CroFuseNet A Semantic Segmentation Network for Urban Impervious

CroFuseNet A Semantic Segmentation Network for Urban Impervious

Abstract:

The fusion of optical and synthetic aperture radar (SAR) images is a promising method to extract urban impervious surface (IS) accurately. Previous studies have shown that the feature-level fusion of optical and SAR images can significantly improve IS extraction. However, they generally use simple layer stacking for features fusion, ignoring the interaction between optical and SAR images. Besides, most of the features they used are shallow features manually extracted, such as texture and geometric features, lacking the use of high-level semantic features of images. The lack of publicly available IS datasets is considered as an obstacle that prevents the extensive use of deep learning models in IS extraction.

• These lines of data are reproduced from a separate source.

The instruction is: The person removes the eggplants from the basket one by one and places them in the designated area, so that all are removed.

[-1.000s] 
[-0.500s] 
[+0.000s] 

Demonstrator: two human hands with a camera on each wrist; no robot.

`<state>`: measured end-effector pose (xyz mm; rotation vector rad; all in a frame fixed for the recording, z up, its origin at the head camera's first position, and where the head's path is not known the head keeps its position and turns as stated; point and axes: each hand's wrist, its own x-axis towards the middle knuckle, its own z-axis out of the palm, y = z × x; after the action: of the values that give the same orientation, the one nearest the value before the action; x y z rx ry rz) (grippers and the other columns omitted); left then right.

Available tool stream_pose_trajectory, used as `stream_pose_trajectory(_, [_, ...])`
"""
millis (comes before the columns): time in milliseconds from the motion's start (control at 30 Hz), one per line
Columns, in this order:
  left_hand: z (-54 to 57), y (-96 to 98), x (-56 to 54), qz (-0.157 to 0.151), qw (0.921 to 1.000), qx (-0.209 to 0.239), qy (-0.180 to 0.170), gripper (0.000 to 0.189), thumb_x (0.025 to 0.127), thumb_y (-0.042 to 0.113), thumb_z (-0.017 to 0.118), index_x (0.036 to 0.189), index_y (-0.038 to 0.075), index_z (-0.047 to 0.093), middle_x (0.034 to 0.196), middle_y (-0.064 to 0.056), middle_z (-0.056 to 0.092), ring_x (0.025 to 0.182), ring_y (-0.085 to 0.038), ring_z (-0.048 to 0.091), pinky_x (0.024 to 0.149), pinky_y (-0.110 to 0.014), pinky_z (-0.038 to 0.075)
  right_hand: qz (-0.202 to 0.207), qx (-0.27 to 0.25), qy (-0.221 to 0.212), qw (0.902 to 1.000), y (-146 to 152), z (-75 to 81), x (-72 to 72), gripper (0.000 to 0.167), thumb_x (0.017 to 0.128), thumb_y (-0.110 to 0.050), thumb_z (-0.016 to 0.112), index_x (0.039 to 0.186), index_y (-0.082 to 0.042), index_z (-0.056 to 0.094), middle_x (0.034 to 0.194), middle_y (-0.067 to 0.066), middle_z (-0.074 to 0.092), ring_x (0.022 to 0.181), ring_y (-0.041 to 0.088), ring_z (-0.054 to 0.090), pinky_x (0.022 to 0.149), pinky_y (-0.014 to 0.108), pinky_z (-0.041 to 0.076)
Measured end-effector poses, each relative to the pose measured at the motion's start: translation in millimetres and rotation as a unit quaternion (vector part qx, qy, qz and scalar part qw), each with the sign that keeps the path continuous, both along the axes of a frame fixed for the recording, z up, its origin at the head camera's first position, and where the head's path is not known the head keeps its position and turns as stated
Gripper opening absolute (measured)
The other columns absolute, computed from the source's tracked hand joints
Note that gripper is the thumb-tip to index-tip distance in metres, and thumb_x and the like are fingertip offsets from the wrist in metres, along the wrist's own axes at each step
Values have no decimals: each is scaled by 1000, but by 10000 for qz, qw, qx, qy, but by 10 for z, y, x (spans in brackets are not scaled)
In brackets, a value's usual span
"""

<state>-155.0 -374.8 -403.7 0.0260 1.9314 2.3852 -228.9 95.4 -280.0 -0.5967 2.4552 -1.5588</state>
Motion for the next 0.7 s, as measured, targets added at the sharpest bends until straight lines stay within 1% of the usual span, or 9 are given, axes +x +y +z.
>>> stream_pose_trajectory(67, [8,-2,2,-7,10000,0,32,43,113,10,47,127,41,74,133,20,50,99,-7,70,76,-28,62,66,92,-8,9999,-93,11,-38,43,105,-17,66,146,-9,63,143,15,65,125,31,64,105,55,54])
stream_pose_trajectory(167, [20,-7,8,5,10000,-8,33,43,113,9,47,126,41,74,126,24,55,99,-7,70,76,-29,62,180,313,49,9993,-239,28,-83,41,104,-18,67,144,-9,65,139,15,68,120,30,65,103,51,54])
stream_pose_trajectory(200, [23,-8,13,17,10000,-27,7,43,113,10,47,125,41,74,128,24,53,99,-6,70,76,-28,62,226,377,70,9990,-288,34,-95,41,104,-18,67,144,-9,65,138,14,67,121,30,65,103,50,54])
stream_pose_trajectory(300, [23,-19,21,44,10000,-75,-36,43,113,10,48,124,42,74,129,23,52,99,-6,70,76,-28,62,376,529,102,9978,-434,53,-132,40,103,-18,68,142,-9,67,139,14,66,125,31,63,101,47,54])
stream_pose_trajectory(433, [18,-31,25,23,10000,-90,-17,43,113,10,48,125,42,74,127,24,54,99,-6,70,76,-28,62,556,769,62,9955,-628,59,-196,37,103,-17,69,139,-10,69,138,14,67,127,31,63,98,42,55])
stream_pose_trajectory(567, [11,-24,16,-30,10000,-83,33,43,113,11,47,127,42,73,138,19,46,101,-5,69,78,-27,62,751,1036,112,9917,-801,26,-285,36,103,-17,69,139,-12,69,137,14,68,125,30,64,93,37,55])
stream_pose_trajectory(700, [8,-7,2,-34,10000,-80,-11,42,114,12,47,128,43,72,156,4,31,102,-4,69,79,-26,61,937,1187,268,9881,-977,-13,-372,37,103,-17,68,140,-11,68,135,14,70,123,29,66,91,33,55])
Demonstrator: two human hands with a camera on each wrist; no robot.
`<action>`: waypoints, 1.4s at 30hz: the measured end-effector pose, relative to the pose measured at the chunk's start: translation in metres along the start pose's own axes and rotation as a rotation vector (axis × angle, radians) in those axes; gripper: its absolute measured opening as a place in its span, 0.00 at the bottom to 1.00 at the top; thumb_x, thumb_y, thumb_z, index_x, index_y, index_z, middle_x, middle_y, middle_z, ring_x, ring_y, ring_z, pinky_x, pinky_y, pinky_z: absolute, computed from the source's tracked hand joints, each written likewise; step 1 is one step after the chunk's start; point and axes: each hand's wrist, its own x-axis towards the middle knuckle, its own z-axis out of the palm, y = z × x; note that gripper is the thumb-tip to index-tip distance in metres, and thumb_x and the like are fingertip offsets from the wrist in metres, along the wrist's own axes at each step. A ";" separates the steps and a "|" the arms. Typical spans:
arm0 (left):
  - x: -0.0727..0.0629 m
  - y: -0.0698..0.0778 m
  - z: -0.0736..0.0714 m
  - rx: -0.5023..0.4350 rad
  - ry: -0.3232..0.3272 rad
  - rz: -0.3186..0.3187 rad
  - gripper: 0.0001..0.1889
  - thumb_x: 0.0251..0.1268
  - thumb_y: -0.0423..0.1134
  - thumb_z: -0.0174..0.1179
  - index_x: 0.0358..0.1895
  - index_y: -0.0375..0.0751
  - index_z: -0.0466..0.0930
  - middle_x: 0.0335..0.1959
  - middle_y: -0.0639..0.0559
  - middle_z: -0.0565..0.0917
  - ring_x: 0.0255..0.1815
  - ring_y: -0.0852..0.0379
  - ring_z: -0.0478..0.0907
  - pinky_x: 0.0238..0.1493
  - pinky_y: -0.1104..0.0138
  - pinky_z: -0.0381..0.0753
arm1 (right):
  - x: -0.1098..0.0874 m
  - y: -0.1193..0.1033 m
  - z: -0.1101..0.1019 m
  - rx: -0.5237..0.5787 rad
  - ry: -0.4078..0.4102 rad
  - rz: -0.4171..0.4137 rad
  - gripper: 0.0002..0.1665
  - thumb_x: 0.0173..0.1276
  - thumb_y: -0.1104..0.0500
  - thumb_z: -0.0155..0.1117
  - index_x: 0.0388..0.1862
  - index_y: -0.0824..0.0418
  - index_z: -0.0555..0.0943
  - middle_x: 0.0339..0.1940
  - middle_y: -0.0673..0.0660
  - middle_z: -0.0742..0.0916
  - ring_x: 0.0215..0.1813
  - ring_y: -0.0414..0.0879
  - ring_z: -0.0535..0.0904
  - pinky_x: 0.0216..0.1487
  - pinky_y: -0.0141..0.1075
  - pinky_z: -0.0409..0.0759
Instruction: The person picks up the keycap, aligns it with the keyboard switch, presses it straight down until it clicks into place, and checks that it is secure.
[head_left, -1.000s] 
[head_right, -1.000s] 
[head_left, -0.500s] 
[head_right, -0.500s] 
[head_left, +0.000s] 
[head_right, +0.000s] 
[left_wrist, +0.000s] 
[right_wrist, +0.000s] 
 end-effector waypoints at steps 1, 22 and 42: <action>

Therefore, this study first creates an open and accurate IS dataset based on optical and SAR images, and then proposes a semantic segmentation network based on cross fusion of optical and SAR images features, namely CroFuseNet, for IS extraction. In CroFuseNet, we design a cross fusion module to fuse features of optical and SAR images to achieve better complementarity between the two types of images, and we propose a multimodal features aggregation module to aggregate specific high-level features from optical and SAR images. To validate the proposed CroFuseNet, we compare it with two classical machine learning algorithms and four state-of-the-art deep learning models. The proposed model has the highest accuracy, with OA, MIoU, and F1-Score of 97.77%, 0.9495, and 0.9770, respectively. The quantitative and qualitative experimental results demonstrate that the proposed model is superior to these comparative algorithms.